Kerans shook his head, then helped her to her feet. He gazed at Beatrice's elegant profile, at her sleek carmine mouth and lacquered nails, almost bemused by the heady scent of perfume and the brocaded rustle of her gown. After the violence and filth of the past days he felt like one of the dust-begrimed discoverers of the tomb of Nefertiti stumbling upon her exquisite painted mask in the depths of the necropolis.

"Strangman's capable of anything, Beatrice. He's insane, they were playing a sort of mad game with me, damn nearly killed me."

Beatrice gathered the train of her skirt, brushing away the jewels that clung to its fabric. Despite the lavish assortment before her, her wrists and breast were bare, one of her own small gold clasps in a contoured twist around her neck. "But Robert, even if we get out-"

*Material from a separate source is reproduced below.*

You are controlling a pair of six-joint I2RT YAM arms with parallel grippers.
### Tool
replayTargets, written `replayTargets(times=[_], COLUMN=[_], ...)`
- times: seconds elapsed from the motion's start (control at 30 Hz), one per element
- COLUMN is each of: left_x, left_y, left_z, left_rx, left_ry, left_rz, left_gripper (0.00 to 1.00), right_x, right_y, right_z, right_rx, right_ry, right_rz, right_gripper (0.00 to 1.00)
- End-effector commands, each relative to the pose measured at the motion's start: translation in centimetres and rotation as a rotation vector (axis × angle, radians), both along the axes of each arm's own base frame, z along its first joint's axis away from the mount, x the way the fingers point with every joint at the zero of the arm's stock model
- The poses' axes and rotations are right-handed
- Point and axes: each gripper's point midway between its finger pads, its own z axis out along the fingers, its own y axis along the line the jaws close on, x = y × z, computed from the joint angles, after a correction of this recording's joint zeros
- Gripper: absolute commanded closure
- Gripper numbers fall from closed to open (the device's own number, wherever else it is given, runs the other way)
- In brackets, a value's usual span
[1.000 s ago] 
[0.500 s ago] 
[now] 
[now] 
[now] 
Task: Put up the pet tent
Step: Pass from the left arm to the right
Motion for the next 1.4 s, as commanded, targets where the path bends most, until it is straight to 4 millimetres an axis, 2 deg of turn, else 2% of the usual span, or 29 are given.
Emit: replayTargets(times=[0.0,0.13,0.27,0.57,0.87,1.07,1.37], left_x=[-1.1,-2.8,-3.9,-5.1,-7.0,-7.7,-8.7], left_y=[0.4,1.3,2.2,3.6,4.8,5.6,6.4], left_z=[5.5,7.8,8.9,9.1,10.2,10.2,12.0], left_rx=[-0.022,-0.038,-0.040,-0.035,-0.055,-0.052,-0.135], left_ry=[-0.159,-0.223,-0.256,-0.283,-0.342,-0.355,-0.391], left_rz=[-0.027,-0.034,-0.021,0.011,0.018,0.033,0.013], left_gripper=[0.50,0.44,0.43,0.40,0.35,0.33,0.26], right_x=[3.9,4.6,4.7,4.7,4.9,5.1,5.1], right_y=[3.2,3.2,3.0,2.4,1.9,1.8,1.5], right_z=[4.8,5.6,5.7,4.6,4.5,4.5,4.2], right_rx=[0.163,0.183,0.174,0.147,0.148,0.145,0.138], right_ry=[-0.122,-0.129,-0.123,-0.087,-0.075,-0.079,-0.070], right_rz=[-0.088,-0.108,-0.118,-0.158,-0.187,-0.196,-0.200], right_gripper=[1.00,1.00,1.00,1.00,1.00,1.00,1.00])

"Quiet!" Kerans stopped a few feet from the curtain, watching the strands balloon faintly and then subside, trying to remember whether there was a porthole open in the ante-room. "I've built a small raft, it should carry us far enough. Later we'll rest and build a better one."

He started to walk towards the curtain when two of the strands parted fractionally, something moved with snake-like speed and a whirling silver blade three feet long cleft the air and spun towards his head like an immense scythe. Wincing with pain, Kerans ducked and felt the blade skim past his right shoulder, tearing a shallow three-inch weal, then impale itself with a steely shudder in the oak panelling behind him. Voice frozen in her throat, Beatrice backed wild-eyed into one of the occasional tables, knocking a chest of jewels across the floor.

Before Kerans could reach her the curtain was thrashed back by an enormous arm and a huge hunch-backed figure filled the doorway, his one-eyed head lowered like a bull's below the transom. Sweat poured from his huge muscled chest, staining his green shorts. In his right hand was a twelve-inch barb of gleaming steel, about to thrust upwards at Kerans' stomach.